The unhealthy saturated fats are found in:
The fat on meat (and also gravy – think of that white fatty layer that forms at the top of gravy when cooled)
The fat under poultry skin
Processed or Deli meats
Note: the saturated fat found in milk or yogurt apparently does not have these same harmful effects (according to current research).
Trans fats occur naturally in some foods such as milk or yogurt. Trans fats can also be manufactured during food processing; for example: when hydrogen is added to a liquid vegetable oil to make it more solid and stable at room temperature (think of shortening…). This process is known as “hydrogenation”, and unfortunately, unhealthy trans fats are formed in the process. These trans fats are also known as “manufactured”, “synthetic”, or “industrial” trans fats; and they are very unhealthy. Try to avoid “partially hydrogenated vegetable oil” in the list of ingredients of packaged foods such as crackers, cookies, or commercially baked goods; as this means that the product contains unhealthy trans fats. They increase the bad cholesterol (LDL); and they decrease the good cholesterol (HDL); whereas naturally occurring trans fats have not been shown to have these same harmful effects.
Note: HDL-cholesterol is considered to be the “Healthy” or good cholesterol, due to the fact that it collects some of the cholesterol in the arteries, and transports it to the liver, which helps to eliminate it from the body.
Now That we Know About Fats, What Do We Do?
Try to look at the big picture. Instead of focusing on a specific type of fat, consider the overall quality of your diet. Remember, we don’t eat isolated nutrients; we should be eating whole foods that contain different combinations of nutrients that interact with each other to support good health. However….
Research shows that populations with the lowest risks of chronic diseases such as cardiovascular (heart) disease, Type 2 Diabetes, and certain cancers, tend to consume more unsaturated fats (MUFAs, PUFAs, and Omega-3 fats) and less saturated fat and trans fat. Diets such as the Mediterranean Diet, which centers around more plant-based foods such as legumes (e.g., kidney beans, lentils, chickpeas, hummus, etc.), nuts and seeds, whole grains, olive oil, and fruits and vegetables; as well as fatty fish, are associated with:
o Reduced risk of Heart disease
o Reduced risk of Diabetes
o Lower risk of cognitive decline or memory loss
o Reduced belly fat (central obesity)
o Improvement in body composition
o Reduced risk of certain types of cancer
Fats have a place in a healthy, well-balanced diet.
There is such a thing as too much of a good thing though; as high fat diets have been shown to negatively affect the quality of the healthy gut bacteria, which can lead to systemic inflammation, and affect overall health.

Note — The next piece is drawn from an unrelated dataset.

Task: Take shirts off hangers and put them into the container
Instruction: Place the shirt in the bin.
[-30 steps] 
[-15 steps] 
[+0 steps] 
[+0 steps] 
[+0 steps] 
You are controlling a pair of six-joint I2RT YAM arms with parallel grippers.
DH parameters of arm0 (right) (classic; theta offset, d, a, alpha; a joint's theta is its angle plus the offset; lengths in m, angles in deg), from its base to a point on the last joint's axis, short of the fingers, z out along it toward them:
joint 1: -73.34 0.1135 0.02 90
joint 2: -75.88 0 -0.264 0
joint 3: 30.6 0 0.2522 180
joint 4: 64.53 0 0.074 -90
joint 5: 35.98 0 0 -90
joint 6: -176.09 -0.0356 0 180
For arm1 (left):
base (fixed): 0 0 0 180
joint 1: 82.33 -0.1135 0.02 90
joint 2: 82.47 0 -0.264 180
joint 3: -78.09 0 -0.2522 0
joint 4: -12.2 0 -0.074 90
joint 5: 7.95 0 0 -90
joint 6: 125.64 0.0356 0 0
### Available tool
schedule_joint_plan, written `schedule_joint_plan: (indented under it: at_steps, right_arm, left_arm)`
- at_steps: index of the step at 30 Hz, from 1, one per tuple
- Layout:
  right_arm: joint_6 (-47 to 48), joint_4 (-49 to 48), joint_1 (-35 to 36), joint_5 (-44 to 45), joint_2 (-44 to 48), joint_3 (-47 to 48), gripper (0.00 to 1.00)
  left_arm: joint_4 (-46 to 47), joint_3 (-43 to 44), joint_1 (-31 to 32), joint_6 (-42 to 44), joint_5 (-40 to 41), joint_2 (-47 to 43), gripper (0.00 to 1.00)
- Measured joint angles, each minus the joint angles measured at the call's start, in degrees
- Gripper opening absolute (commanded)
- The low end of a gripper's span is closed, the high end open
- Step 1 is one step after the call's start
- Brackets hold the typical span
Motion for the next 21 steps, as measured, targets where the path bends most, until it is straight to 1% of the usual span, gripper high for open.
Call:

Tips to help you include healthier fat in your diet:
Choose healthy unsaturated fats (MUFAs, PUFAs, Omega-3 fats) more often, rather than saturated fats or industrial trans fats
Make your own healthy salad dressing with olive oil, Balsamic vinegar, and herbs; instead of creamy dressings
Cook / bake with healthy, liquid oils (olive oil, Canola oil, Walnut oil, Avocado oil) instead of solid fats
Include nuts and seeds in your diet, in order to add protein and beneficial fats. Limit portions to about ¼ cup, though. Note: choose natural peanut butter (peanuts at the only ingredient), rather than peanut butter that contains added salt, sugar, and partially hydrogenated fat.
Add chia seeds or ground flax seed to hot cereal, yogurt, smoothies, and baked goods.